• _Activity_
Please return all lines in the listing holding the word "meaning".

• _Data excerpts_
.....
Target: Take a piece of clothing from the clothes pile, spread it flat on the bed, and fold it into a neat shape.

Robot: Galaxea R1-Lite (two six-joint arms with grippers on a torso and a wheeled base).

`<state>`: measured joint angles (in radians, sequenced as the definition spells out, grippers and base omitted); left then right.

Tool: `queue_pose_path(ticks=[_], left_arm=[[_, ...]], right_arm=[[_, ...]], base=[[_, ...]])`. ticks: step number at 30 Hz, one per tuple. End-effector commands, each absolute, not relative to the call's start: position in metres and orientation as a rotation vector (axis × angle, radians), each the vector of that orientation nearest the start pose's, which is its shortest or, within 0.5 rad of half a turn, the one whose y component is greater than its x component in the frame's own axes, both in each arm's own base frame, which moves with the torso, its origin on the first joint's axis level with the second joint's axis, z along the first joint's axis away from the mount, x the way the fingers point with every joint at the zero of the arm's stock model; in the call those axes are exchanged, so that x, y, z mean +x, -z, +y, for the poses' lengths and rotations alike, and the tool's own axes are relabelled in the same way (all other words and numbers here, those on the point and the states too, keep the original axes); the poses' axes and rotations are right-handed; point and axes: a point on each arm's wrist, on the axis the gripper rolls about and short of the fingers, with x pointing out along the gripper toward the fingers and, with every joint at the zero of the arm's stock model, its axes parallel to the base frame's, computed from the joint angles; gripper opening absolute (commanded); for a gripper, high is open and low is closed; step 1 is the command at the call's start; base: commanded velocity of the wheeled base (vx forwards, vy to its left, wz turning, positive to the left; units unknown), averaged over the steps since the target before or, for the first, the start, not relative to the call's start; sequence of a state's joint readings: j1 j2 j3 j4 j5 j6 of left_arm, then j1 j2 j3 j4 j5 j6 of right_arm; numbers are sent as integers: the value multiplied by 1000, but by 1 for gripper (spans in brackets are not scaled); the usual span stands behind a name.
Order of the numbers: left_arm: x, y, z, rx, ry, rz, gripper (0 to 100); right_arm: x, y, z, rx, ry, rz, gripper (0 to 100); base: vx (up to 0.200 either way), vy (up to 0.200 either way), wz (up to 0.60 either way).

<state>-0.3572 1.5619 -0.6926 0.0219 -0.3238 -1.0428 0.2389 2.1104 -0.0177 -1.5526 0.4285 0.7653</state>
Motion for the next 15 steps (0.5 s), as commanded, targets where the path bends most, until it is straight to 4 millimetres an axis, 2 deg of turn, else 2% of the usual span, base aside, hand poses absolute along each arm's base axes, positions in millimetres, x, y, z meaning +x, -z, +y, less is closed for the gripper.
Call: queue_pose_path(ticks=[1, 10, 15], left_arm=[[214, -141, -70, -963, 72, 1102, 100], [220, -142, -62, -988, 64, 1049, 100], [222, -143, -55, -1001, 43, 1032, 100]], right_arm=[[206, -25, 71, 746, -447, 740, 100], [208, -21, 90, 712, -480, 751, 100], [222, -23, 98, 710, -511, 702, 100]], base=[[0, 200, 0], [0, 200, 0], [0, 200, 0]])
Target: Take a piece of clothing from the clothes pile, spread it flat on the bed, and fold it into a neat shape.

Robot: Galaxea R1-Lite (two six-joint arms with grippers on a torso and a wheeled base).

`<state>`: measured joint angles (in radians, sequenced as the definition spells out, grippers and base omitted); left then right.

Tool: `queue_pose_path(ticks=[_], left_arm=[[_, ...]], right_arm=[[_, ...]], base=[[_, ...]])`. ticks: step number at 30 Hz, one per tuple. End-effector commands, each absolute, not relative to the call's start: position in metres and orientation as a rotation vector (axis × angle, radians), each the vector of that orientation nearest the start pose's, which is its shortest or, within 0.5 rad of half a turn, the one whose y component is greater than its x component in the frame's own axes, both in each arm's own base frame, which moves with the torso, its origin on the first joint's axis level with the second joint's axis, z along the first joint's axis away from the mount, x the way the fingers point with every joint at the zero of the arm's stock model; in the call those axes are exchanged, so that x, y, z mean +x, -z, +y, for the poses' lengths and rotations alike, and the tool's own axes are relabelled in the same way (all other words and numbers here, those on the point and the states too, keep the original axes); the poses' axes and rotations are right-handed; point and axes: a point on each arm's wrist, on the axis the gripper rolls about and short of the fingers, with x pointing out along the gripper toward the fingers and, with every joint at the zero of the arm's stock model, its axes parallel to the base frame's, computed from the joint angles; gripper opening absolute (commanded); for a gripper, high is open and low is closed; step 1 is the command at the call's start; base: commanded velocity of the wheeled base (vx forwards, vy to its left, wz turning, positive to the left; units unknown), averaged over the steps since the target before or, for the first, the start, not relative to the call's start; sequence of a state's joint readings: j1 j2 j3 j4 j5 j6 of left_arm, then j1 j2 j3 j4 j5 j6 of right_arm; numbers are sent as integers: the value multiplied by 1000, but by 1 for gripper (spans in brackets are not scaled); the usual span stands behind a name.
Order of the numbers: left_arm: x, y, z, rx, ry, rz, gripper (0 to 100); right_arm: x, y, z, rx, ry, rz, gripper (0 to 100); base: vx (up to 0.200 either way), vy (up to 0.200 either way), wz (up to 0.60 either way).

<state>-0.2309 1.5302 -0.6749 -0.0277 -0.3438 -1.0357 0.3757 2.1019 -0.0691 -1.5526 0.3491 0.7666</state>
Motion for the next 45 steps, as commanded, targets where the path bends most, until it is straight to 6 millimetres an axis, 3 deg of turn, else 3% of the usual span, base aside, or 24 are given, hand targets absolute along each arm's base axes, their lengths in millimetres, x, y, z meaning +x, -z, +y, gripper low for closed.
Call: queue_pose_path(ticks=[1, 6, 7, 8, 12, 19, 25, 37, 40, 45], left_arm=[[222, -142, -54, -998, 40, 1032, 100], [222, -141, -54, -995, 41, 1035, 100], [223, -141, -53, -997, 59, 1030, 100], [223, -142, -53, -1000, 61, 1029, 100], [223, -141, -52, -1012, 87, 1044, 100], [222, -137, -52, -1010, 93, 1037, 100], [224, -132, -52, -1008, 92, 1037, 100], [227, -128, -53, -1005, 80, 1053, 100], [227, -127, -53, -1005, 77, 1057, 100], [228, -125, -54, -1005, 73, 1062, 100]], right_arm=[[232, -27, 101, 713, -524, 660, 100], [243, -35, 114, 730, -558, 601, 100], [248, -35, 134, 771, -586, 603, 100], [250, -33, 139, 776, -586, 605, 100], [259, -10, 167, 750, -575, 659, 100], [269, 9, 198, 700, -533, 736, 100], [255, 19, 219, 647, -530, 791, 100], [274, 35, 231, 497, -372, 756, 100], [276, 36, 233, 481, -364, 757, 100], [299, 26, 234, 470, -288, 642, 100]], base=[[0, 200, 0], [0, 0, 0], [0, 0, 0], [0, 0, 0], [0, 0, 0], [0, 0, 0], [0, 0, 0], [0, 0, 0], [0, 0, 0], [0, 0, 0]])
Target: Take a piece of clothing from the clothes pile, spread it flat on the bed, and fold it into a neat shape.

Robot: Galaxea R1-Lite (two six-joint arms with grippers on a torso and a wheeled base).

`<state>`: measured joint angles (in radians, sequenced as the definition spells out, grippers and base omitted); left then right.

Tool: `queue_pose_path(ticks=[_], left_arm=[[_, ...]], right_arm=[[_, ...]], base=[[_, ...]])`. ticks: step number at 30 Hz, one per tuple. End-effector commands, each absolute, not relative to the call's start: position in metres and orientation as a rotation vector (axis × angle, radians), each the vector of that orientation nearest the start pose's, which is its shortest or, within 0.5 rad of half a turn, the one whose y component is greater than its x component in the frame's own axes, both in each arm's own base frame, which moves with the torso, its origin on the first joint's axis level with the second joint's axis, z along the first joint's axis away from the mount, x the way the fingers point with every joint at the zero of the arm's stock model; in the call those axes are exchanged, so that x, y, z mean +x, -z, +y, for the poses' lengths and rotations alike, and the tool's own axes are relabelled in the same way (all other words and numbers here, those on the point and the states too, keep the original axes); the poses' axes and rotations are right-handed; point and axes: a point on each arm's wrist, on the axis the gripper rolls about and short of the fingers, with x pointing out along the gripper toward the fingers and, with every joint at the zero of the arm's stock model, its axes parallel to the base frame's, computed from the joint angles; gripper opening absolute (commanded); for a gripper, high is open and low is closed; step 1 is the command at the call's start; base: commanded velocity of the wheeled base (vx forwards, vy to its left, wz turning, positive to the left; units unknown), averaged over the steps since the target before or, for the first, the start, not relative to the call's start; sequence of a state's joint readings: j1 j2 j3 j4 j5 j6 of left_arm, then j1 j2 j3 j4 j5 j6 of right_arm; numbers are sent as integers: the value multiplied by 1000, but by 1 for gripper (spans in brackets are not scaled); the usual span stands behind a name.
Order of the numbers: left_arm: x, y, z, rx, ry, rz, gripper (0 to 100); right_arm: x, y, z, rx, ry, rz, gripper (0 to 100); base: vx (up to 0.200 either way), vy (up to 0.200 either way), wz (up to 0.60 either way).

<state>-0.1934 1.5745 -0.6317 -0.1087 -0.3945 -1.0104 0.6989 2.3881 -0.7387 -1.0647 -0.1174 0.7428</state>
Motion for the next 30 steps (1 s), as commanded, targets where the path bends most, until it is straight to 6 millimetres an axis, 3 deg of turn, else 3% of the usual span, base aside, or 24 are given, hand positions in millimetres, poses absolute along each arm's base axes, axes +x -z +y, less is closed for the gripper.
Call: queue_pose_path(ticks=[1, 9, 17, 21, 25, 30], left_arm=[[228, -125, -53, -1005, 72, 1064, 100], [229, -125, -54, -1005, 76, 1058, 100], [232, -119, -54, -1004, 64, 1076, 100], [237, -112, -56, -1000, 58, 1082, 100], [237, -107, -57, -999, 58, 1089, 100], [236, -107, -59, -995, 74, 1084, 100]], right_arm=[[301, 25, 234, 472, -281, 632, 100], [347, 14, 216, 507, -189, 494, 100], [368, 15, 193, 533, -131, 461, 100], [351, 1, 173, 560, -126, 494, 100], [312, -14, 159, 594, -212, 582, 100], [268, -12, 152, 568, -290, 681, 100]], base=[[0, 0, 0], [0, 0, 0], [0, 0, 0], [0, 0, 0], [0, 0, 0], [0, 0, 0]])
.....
• _Result of the task_
Motion for the next 15 steps (0.5 s), as commanded, targets where the path bends most, until it is straight to 4 millimetres an axis, 2 deg of turn, else 2% of the usual span, base aside, hand poses absolute along each arm's base axes, positions in millimetres, x, y, z meaning +x, -z, +y, less is closed for the gripper.
Motion for the next 45 steps, as commanded, targets where the path bends most, until it is straight to 6 millimetres an axis, 3 deg of turn, else 3% of the usual span, base aside, or 24 are given, hand targets absolute along each arm's base axes, their lengths in millimetres, x, y, z meaning +x, -z, +y, gripper low for closed.

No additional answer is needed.